Le mercredi 6 mars une réunion de médiation entre le président Patrice Talon et les représentants des différents partis politiques du pays a été organisée suite à l’annonce des listes retenues pour les prochaines élections législatives au Bénin. La rencontre a été boycottée par l’opposition alors qu’il s’agit de trouver une issue à la crise qui émerge lors du processus électoral. Le 28 avril, les citoyens sont appelés aux urnes pour élire les députés dans le cadre d’une grande participation des partis politiques.

 La Commission électorale nationale autonome (Cena), a publié la liste définitive des partis autorisés à participer à l’élection des 83 députés qui siégeront à l’Assemblée nationale. Cependant sur les sept listes qui ont déposé leurs dossiers ; la commission n’a validé que deux listes. En effet seules deux listes ont obtenu le quitus de la commission. Il s’agit du Bloc républicain (BR) et de l’Union progressiste (UP). Ces listes sont deux formations de la majorité présidentielle dont les dossiers ont été jugés « conformes et recevables », selon les propos de Emmanuel Tiando, président de la Cena.

Les dossiers refusés sont des dossiers de formations du camp présidentiel mais aussi des formations de l’opposition. Et c’est bien le nœud du problème.
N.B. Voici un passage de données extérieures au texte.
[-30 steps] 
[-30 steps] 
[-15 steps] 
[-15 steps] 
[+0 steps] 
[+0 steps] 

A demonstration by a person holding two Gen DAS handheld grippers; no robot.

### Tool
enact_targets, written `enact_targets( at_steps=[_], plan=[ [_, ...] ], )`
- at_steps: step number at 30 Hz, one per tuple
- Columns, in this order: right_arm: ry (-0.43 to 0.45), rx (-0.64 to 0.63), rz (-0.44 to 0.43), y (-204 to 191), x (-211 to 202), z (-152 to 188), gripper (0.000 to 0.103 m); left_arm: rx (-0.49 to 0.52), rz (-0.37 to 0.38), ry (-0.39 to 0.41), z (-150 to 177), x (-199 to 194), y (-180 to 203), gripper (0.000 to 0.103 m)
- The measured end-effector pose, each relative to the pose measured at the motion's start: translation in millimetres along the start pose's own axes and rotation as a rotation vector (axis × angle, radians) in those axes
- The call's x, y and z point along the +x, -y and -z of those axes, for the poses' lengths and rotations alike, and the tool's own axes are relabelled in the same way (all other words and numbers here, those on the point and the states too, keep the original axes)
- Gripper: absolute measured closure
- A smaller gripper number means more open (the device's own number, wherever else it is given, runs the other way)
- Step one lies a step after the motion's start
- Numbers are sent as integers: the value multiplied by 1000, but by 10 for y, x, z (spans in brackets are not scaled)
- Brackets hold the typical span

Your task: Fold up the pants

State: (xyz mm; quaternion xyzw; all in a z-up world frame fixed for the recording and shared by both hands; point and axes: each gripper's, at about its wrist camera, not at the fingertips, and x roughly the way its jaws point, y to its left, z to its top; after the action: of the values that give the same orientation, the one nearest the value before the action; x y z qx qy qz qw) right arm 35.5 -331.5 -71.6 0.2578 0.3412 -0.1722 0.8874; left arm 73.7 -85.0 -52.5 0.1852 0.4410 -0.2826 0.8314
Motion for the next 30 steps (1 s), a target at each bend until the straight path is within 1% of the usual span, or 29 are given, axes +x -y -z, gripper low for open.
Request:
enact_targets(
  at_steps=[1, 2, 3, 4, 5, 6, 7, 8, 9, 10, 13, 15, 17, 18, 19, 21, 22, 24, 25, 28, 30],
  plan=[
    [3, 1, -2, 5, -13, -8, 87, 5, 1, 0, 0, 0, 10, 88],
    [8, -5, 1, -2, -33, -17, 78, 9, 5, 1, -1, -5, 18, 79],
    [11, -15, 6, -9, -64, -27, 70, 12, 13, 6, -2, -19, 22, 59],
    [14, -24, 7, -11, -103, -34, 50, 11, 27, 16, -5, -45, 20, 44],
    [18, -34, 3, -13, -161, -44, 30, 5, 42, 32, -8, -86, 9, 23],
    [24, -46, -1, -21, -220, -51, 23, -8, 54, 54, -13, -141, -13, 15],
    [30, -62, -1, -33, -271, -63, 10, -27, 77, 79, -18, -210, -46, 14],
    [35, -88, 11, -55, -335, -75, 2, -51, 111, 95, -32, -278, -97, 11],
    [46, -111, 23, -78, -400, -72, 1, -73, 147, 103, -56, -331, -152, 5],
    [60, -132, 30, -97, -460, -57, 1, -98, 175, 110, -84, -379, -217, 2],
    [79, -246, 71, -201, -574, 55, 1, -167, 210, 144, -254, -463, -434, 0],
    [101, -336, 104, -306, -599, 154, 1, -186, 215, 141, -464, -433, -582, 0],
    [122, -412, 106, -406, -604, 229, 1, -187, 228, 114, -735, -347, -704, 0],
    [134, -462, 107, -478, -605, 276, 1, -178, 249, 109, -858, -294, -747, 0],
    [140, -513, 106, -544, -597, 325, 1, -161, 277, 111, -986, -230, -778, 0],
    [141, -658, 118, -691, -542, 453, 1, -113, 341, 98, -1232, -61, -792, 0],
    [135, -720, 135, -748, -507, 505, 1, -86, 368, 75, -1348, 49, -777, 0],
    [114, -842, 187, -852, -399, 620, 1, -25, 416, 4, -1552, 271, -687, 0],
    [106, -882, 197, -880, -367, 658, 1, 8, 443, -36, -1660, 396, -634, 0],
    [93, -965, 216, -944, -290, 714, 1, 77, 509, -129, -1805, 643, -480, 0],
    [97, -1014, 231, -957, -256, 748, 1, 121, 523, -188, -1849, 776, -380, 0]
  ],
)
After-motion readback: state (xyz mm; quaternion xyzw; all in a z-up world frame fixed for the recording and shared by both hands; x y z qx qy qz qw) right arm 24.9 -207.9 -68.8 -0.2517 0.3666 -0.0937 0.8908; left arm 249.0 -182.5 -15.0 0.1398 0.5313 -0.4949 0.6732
Ainsi la candidature du Parti du renouveau démocratique (PRD) de l’ancien président Nicéphore Soglo, mais aussi celle de l’Union socio-libérale (USL) de l’homme d’affaires et ancien allié du chef de l’Etat, Sébastien Ajavon ont été rejetées.

 Avant cette annonce, nombre de listes de l’opposition politique avait déjà été rejetées ; et ce pour non-conformité aux dispositions du nouveau code électoral qui impose l’obtention d’un certificat de conformité auprès du ministère de l’Intérieur, ainsi qu’un quitus fiscal auprès des services des impôts. Il en va ainsi pour Forces cauris pour le développement du Bénin (FCDB) de l’ancien chef de l’Etat, Thomas Boni Yayi. Celui-ci n’avait pu rassembler à temps tous les documents exigés par les nouveaux textes en vigueur. Les partis dont les listes n’ont pas été retenues « pourront adresser un recours devant la Cour constitutionnelle », selon le président de la Cena.
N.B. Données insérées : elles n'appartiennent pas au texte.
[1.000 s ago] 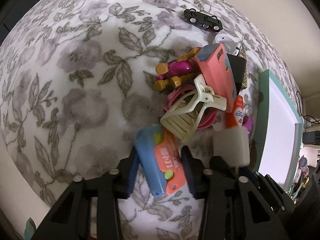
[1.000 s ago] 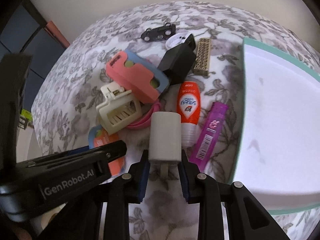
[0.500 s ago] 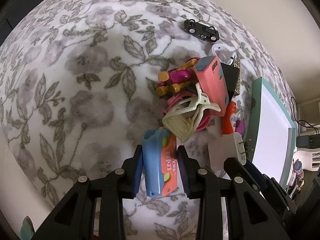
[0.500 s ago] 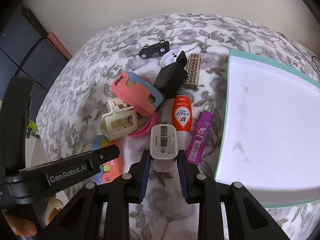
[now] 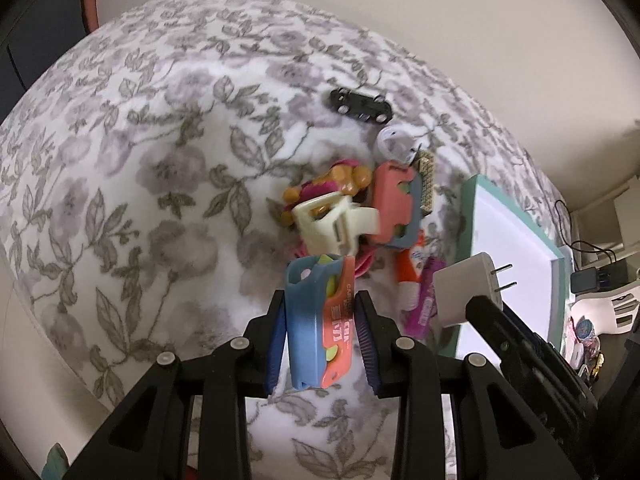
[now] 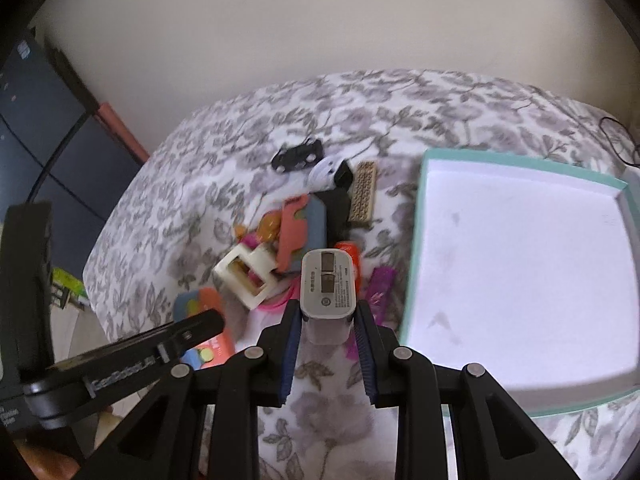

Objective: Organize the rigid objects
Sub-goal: 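Carry the white plug and blue-orange toy over the tray with both tools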

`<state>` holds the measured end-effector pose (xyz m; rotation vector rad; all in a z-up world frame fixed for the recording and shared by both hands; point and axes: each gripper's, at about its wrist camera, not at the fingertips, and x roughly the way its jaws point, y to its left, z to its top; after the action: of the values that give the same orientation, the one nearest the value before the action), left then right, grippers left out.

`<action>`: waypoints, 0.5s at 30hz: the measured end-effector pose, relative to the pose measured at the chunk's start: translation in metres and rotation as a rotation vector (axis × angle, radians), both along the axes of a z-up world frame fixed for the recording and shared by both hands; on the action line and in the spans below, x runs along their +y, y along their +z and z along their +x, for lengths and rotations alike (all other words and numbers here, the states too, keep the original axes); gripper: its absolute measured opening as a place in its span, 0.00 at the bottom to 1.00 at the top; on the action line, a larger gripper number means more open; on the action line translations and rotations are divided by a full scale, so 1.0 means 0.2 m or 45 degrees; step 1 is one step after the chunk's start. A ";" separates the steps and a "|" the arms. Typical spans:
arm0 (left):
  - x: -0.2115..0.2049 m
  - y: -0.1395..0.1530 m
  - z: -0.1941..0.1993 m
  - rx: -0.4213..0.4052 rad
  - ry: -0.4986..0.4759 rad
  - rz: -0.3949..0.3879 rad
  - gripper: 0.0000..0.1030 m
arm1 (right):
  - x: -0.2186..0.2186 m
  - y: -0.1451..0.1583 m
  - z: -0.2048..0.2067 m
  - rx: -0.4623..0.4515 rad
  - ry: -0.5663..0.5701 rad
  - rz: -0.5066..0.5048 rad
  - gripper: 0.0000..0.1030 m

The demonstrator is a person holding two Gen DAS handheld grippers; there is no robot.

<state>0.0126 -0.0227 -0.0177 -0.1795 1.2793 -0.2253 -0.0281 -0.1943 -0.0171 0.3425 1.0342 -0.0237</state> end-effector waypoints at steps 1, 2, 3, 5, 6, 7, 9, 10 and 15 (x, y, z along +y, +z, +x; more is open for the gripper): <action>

Compte-tenu des remous provoqués par l’annonce des listes par la commission, une rencontre de médiation a été prévue mais plusieurs leaders de l’opposition ont d’ailleurs annoncé qu’ils boycotteraient la rencontre de ce mercredi 6 mars convoqué par le chef de l’Etat. Une rencontre avait déjà eu lieu le 25 février, lors de laquelle le président Talon avait déclaré : « L’absence de l’opposition sera malheureuse, mais cela ne sera pas de ma faute ». Pour le chef de l’Etat béninois, la présence de l’opposition ne dépend que d’elle, « l’administration ne devrait pas fermer les yeux sur les irrégularités contenues dans les dossiers rejetés ».
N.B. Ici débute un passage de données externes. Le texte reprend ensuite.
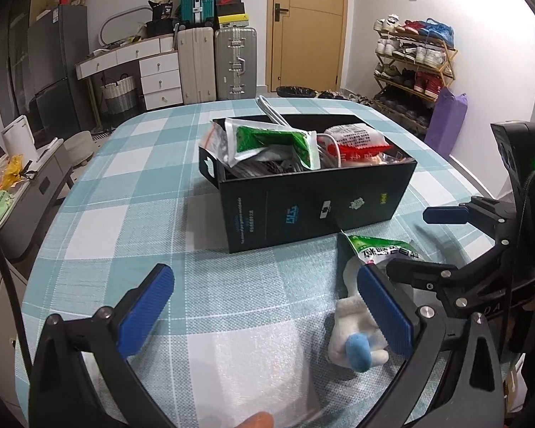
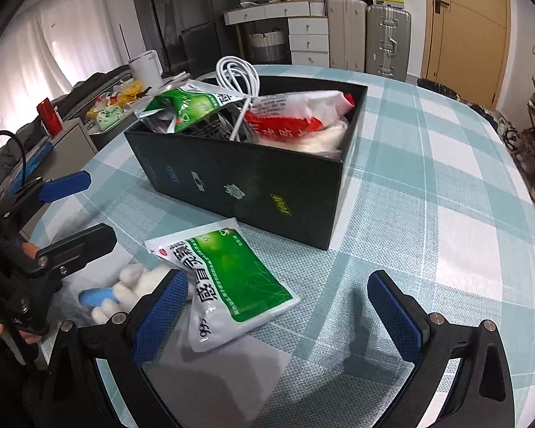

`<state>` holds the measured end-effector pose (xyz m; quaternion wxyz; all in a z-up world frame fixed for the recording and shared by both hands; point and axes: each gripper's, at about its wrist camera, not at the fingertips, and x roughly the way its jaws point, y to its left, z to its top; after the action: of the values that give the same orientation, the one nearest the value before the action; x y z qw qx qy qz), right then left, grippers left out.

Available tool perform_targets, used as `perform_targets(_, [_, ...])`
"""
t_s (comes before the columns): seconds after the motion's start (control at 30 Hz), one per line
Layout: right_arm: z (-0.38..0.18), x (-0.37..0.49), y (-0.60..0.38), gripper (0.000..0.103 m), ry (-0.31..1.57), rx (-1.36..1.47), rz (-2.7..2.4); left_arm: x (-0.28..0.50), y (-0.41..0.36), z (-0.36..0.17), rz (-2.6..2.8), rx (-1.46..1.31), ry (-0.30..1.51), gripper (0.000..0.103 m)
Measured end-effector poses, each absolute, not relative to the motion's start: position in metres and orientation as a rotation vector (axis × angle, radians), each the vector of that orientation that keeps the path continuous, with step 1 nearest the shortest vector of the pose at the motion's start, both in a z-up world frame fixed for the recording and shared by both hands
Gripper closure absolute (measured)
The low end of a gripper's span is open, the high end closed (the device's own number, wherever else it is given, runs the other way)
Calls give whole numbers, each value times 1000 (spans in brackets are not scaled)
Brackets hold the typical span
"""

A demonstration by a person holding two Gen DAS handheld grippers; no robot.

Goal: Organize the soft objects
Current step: 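Move the left tool toward the white plush toy while the right tool approaches the green packet, then grasp the white plush toy with the left tool while the right tool grasps the green packet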

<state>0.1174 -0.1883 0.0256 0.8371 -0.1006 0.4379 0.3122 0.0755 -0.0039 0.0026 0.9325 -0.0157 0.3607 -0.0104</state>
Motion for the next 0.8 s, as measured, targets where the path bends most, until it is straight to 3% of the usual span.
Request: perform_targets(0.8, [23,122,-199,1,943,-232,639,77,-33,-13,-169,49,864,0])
La plate-forme électorale des Organisations de la Société Civile (OSC) s’est exprimée pour alerter sur les conséquences de cette « situation exceptionnelle ». Selon OSC « cet état de chose fausse les règles du pluralisme démocratique et est contraire à tous les instruments internationaux et régionaux ratifiés par le Bénin en matière électorale, de démocratie et de bonne gouvernance ».

Reste donc à identifier des modalités de sortie de crise pour un scrutin consensuel dans un pays qui a la réputation d’être un modèle de démocratie dans la sous-région.